There remains a ten percent differential in the workplace participation rate of men versus women, and we wanted to activate this group, whilst at the same time talk to employers about hiring potentially a different employee, a woman who has taken time out of work to raise a family.
The pilot program launched in 2021 and that was a crazy process because we were learning as we went. We got hundreds of applications so we actively prioritised women with different backgrounds and different degrees of disadvantage to test the program’s effectiveness with different cohorts and to make sure it was delivering value for the member, the taxpayer and the employer.

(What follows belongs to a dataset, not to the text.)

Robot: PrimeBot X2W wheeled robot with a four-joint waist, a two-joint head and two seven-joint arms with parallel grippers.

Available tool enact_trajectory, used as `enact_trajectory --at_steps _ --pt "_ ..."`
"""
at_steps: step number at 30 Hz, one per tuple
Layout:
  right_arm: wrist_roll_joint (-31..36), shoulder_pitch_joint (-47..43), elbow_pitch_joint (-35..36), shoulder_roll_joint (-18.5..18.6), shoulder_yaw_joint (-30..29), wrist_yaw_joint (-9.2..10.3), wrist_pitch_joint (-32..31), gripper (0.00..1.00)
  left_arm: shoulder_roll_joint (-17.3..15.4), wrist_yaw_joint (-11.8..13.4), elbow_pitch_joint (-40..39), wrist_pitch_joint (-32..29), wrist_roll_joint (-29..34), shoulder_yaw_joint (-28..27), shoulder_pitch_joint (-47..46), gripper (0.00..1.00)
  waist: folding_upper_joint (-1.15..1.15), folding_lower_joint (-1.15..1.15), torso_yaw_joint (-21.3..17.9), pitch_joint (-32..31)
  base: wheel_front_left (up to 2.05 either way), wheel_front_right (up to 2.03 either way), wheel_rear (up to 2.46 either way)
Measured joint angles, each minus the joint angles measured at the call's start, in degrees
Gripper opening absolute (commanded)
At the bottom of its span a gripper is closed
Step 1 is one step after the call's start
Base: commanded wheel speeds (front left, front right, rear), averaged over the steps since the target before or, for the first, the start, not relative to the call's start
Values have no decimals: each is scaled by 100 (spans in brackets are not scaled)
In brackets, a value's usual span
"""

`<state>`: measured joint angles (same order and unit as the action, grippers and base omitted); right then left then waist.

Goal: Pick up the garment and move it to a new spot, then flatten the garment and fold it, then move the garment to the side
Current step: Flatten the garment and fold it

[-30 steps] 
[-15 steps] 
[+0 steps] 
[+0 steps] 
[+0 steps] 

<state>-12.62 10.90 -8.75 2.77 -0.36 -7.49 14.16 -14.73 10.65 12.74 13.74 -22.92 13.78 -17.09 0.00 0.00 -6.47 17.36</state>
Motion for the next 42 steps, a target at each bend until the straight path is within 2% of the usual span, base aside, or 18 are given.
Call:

Now we have a really diverse community. However, on reflection I don’t think those audiences are wildly different. The JA audience might have a different profile in terms of household income. But I don’t know that they’re wildly different as members of the FW community. What we see is that regardless of employment status all women relate to the day to day struggle of work and family. I think there’s a lot more work we can do to be more specific about how we talk to specific cohorts on certain topics but overall it’s an exciting, dynamic community to be a part of. It was a surprising route but this was the original vision for FW.
SS: What do you see the next 5-10 years at FW looking like?
HM: I think we will talk about ourselves less as Future Women and more as FW. And that’ll be a shift in itself and a bit of a recognition that the space is moving quickly. I think we will therefore have a much broader membership base of non-binary people and men in our community. We’re already working with men and I fully expect that will grow significantly. I think we will stretch into more intersectional disadvantages as we become more confident and grow our expertise and our capability in some of those areas. We can always do more.
At the moment we’re fully virtual, but I can see a world where we have an actual office space, bricks and mortar. What we do in the office spaces is still not clear but I have always thought that was in our future. I want the Netflix series too. I want to support more unique, highly-creative, highly-relevant content. So whether that be books, podcasts or documentaries, I think there’s scope for us to do it all.
*Answers have been shortened for clarity.